## What you need to do:
In the entries below, find the line with "(170, 341) to (402, 68): 0.79" and the line with "(16, 324): 2.11". Print those two and everything between them exactly, and nothing else.

--------------------

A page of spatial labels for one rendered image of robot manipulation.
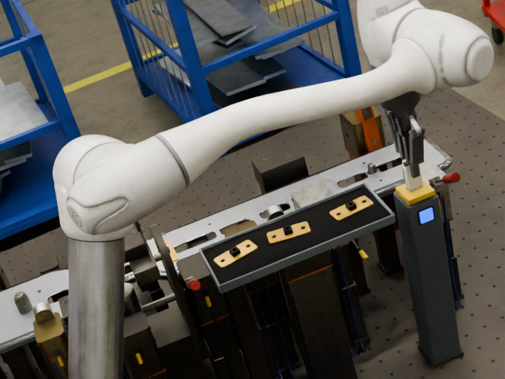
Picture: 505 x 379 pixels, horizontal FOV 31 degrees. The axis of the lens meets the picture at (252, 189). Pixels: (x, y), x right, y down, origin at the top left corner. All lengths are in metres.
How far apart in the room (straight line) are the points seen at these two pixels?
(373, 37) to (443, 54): 0.18
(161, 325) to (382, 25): 0.81
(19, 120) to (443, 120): 2.02
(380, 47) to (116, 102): 3.74
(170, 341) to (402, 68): 0.79
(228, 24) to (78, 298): 2.77
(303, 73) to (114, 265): 3.08
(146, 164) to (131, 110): 3.69
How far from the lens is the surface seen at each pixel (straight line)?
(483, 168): 2.71
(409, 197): 1.84
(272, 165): 2.28
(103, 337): 1.67
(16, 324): 2.11
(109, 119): 5.11
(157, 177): 1.45
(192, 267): 1.93
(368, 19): 1.64
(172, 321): 1.99
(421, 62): 1.51
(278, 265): 1.73
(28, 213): 4.13
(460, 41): 1.50
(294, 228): 1.81
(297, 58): 4.78
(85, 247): 1.63
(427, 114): 3.01
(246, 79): 4.34
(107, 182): 1.45
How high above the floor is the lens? 2.21
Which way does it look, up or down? 32 degrees down
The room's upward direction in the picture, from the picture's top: 16 degrees counter-clockwise
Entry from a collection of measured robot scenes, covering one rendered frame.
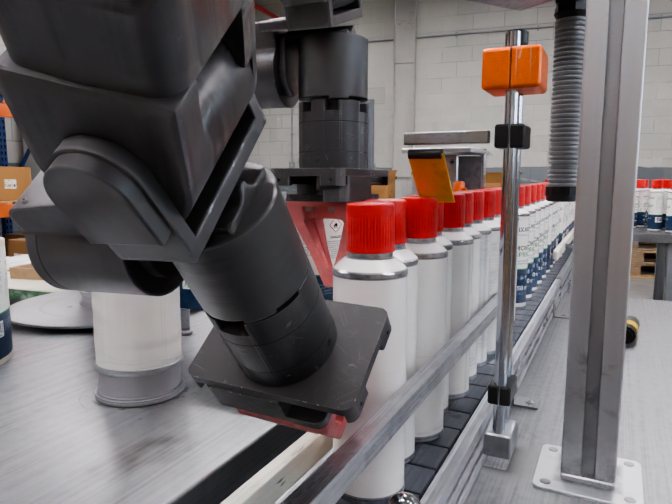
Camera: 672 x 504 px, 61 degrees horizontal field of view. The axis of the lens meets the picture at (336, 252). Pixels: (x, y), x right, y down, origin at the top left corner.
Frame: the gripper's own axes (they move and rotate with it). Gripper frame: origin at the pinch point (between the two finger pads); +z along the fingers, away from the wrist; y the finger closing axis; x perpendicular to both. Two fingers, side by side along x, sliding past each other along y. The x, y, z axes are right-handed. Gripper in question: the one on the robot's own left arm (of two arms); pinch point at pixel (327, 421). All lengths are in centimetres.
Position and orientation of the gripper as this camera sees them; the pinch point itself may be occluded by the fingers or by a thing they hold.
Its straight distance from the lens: 39.8
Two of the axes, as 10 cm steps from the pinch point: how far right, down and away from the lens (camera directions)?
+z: 2.4, 6.9, 6.8
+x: -3.5, 7.2, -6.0
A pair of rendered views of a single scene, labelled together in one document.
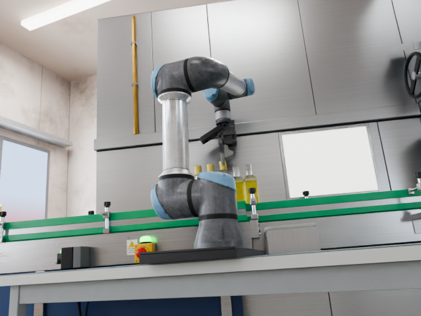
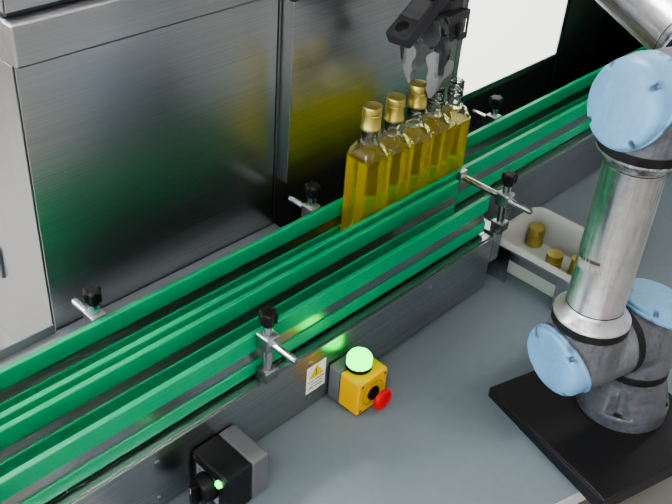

--------------------

## Response area:
(170, 341) to (402, 68): 0.79
(228, 24) to (78, 298): 2.77
(303, 73) to (114, 265): 3.08
(146, 164) to (131, 110): 3.69
How far from the lens is the surface seen at each pixel (straight line)?
(483, 168): 2.71
(409, 197): 1.84
(272, 165): 2.28
(103, 337): 1.67
(16, 324): 2.11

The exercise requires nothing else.